* [EXERCISE INSTRUCTIONS]: Give back the data in full, with every line exact.
_ _ _
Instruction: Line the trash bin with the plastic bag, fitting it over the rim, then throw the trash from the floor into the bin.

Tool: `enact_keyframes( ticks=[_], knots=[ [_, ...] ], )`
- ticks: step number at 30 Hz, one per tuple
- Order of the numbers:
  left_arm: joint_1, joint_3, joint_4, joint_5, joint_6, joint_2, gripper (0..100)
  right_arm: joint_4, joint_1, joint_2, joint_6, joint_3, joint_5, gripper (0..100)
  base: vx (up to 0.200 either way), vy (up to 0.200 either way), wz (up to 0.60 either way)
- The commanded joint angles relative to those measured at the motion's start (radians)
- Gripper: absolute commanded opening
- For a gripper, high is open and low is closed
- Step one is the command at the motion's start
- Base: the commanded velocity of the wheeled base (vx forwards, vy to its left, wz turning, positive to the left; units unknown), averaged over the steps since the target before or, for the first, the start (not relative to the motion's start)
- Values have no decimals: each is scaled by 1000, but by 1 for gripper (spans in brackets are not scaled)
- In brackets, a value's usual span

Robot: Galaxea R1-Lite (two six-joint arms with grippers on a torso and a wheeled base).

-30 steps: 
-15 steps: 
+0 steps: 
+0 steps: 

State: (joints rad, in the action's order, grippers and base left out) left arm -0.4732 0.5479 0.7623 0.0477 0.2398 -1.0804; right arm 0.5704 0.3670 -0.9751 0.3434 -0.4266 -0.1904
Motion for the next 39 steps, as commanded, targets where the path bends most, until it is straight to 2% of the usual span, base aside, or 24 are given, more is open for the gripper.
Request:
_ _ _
* [PROBLEM SOLUTION]:
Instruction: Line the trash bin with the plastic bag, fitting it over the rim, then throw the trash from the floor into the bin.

Tool: `enact_keyframes( ticks=[_], knots=[ [_, ...] ], )`
- ticks: step number at 30 Hz, one per tuple
- Order of the numbers:
  left_arm: joint_1, joint_3, joint_4, joint_5, joint_6, joint_2, gripper (0..100)
  right_arm: joint_4, joint_1, joint_2, joint_6, joint_3, joint_5, gripper (0..100)
  base: vx (up to 0.200 either way), vy (up to 0.200 either way), wz (up to 0.60 either way)
- The commanded joint angles relative to those measured at the motion's start (radians)
- Gripper: absolute commanded opening
- For a gripper, high is open and low is closed
- Step one is the command at the motion's start
- Base: the commanded velocity of the wheeled base (vx forwards, vy to its left, wz turning, positive to the left; units unknown), averaged over the steps since the target before or, for the first, the start (not relative to the motion's start)
- Values have no decimals: each is scaled by 1000, but by 1 for gripper (spans in brackets are not scaled)
- In brackets, a value's usual span

Robot: Galaxea R1-Lite (two six-joint arms with grippers on a torso and a wheeled base).

-30 steps: 
-15 steps: 
+0 steps: 
+0 steps: 

State: (joints rad, in the action's order, grippers and base left out) left arm -0.4732 0.5479 0.7623 0.0477 0.2398 -1.0804; right arm 0.5704 0.3670 -0.9751 0.3434 -0.4266 -0.1904
Motion for the next 39 steps, as commanded, targets where the path bends most, until it is straight to 2% of the usual span, base aside, or 24 are given, more is open for the gripper.
Request:

Here the answer is complete.